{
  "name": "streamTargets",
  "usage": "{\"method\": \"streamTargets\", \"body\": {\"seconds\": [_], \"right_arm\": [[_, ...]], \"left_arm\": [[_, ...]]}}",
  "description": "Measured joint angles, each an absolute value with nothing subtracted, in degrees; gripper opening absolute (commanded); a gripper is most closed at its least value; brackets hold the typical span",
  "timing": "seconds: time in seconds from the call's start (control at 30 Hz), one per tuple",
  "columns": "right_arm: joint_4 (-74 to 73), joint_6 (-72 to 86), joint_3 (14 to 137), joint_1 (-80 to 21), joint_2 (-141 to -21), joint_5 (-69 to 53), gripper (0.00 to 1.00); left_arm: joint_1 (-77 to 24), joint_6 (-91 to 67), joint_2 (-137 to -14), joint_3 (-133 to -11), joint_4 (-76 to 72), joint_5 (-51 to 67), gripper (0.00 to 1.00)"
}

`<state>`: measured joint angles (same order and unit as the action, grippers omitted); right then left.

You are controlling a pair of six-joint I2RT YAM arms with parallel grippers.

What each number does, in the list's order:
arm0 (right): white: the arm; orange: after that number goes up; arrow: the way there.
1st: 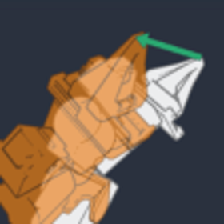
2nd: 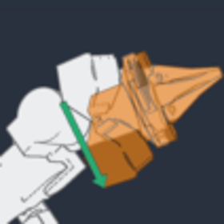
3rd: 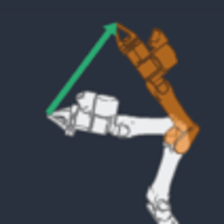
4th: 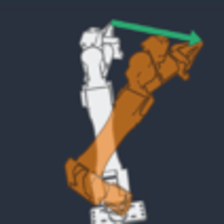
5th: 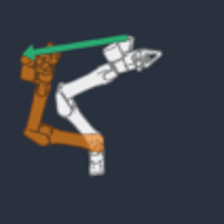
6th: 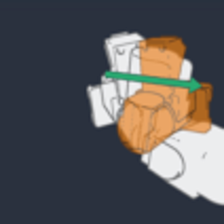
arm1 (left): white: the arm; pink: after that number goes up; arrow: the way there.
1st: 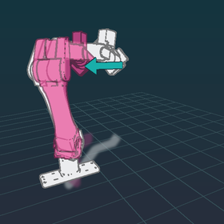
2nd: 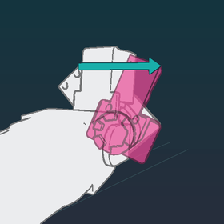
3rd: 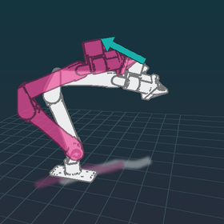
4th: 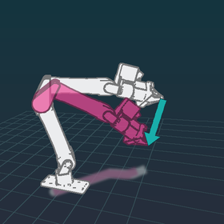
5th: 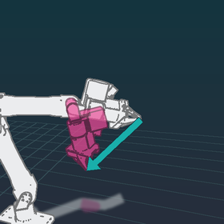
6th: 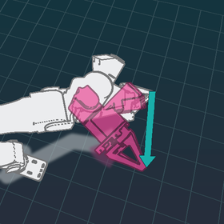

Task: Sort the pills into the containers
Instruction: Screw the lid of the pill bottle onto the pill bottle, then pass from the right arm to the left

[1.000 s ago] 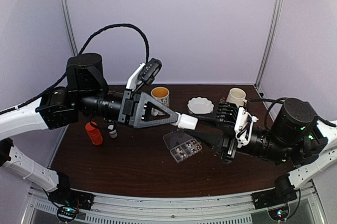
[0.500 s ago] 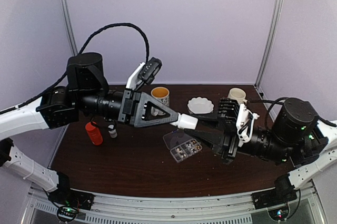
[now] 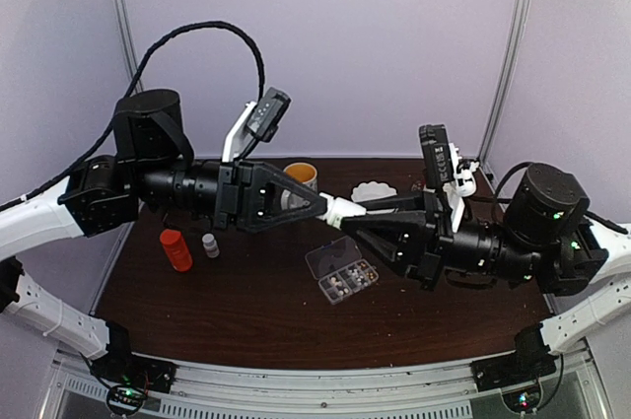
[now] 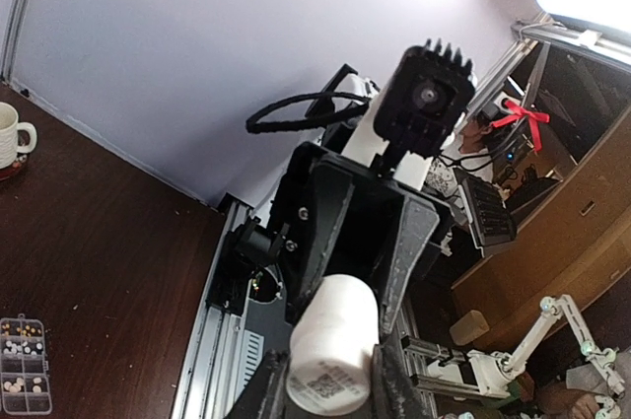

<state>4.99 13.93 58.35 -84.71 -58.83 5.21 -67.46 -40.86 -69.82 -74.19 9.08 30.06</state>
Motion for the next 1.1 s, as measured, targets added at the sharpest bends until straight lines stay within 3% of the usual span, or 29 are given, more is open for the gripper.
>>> {"method": "streamTargets", "body": {"seconds": [0.07,0.1,0.2,0.53,0.77,0.9,0.97,1.07,1.1], "right_arm": [[6.0,16.8,58.0,-84.5,-58.8,4.1,0.0],[6.2,17.8,57.9,-84.5,-58.8,3.6,0.0],[6.5,19.5,57.9,-84.4,-58.7,3.0,0.0],[6.7,19.7,57.9,-84.4,-58.6,3.0,0.0],[5.8,19.5,58.1,-84.4,-59.4,3.4,0.0],[5.1,19.5,58.2,-84.4,-59.9,3.8,0.0],[5.1,19.3,58.2,-84.5,-59.8,3.5,0.0],[5.3,18.8,58.2,-84.6,-59.6,3.2,0.0],[5.3,18.6,58.2,-84.6,-59.6,3.3,0.0]], "left_arm": [[-67.6,-40.1,-69.7,-74.4,9.1,30.0,0.4],[-67.6,-40.1,-69.7,-74.4,9.1,29.9,0.5],[-67.7,-39.5,-69.7,-74.1,9.1,29.8,0.6],[-67.9,-40.0,-69.7,-73.3,9.1,29.8,0.58],[-67.9,-40.4,-69.7,-73.3,9.1,29.8,0.43],[-67.9,-40.5,-69.7,-73.3,9.1,30.2,0.1],[-67.8,-40.6,-69.7,-73.3,8.7,31.6,0.01],[-67.9,-40.9,-69.7,-73.4,8.4,31.9,0.01],[-67.9,-40.8,-69.7,-73.4,8.4,31.9,0.08]]}}
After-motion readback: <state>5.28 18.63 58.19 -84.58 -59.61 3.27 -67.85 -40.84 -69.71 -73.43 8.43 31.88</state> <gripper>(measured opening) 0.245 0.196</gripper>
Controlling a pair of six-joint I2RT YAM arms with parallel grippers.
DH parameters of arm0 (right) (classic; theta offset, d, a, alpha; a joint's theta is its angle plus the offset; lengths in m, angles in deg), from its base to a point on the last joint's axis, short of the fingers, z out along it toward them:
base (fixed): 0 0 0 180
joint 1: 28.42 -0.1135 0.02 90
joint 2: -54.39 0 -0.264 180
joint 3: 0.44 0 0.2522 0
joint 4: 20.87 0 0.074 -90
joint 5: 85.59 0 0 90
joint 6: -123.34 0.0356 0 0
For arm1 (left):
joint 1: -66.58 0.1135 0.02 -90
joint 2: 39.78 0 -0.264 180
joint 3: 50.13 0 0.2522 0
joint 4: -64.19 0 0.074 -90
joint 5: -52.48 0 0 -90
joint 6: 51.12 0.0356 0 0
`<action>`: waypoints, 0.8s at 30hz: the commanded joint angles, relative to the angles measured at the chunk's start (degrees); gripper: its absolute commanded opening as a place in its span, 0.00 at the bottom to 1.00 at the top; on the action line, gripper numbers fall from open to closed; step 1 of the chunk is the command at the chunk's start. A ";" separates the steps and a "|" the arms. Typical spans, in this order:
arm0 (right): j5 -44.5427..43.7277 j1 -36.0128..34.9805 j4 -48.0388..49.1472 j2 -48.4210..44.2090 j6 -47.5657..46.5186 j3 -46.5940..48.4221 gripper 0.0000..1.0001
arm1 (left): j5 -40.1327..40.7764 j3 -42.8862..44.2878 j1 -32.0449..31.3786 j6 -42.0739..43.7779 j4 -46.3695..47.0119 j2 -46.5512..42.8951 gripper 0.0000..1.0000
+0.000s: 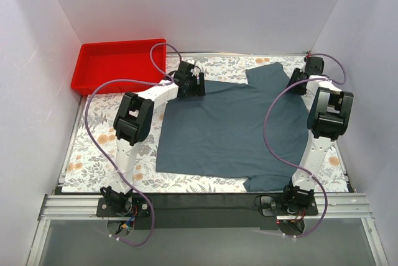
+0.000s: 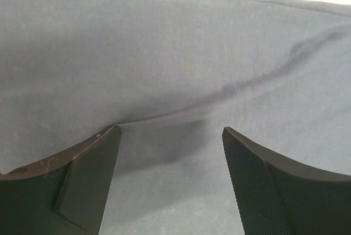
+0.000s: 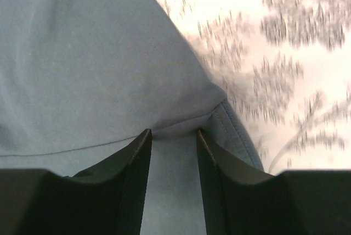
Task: Fold and stack the t-shirts
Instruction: Flatten the tshirt out
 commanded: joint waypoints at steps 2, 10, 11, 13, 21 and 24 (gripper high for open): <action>1.32 -0.01 -0.93 5.83 -0.98 7.74 0.40 | 0.02 4.29 2.34 1.40 -2.98 6.54 0.71; 4.84 -0.10 -4.10 6.21 -1.16 17.78 0.41 | -3.85 11.59 3.84 2.37 -3.68 6.04 0.76; 4.93 -0.10 -4.36 3.68 -1.24 17.16 0.41 | -4.29 11.68 3.84 2.37 -3.77 4.99 0.77; 4.75 -0.10 -5.59 0.42 -1.42 15.15 0.42 | -5.52 10.81 3.76 2.28 -3.86 0.68 0.77; -1.39 -0.63 -10.86 -23.22 0.69 -9.16 0.44 | -7.28 -3.42 1.56 -1.32 -7.28 -19.44 0.78; -2.98 -0.72 -13.06 -31.05 3.06 -19.01 0.45 | -6.76 -13.16 -0.02 -1.94 -9.48 -27.17 0.78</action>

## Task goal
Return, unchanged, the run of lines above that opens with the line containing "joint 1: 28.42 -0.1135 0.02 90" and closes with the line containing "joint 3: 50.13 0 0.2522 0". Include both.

## Result of the task
joint 1: 28.42 -0.1135 0.02 90
joint 2: -54.39 0 -0.264 180
joint 3: 0.44 0 0.2522 0
joint 4: 20.87 0 0.074 -90
joint 5: 85.59 0 0 90
joint 6: -123.34 0.0356 0 0
For arm1 (left):
joint 1: -66.58 0.1135 0.02 -90
joint 2: 39.78 0 -0.264 180
joint 3: 50.13 0 0.2522 0

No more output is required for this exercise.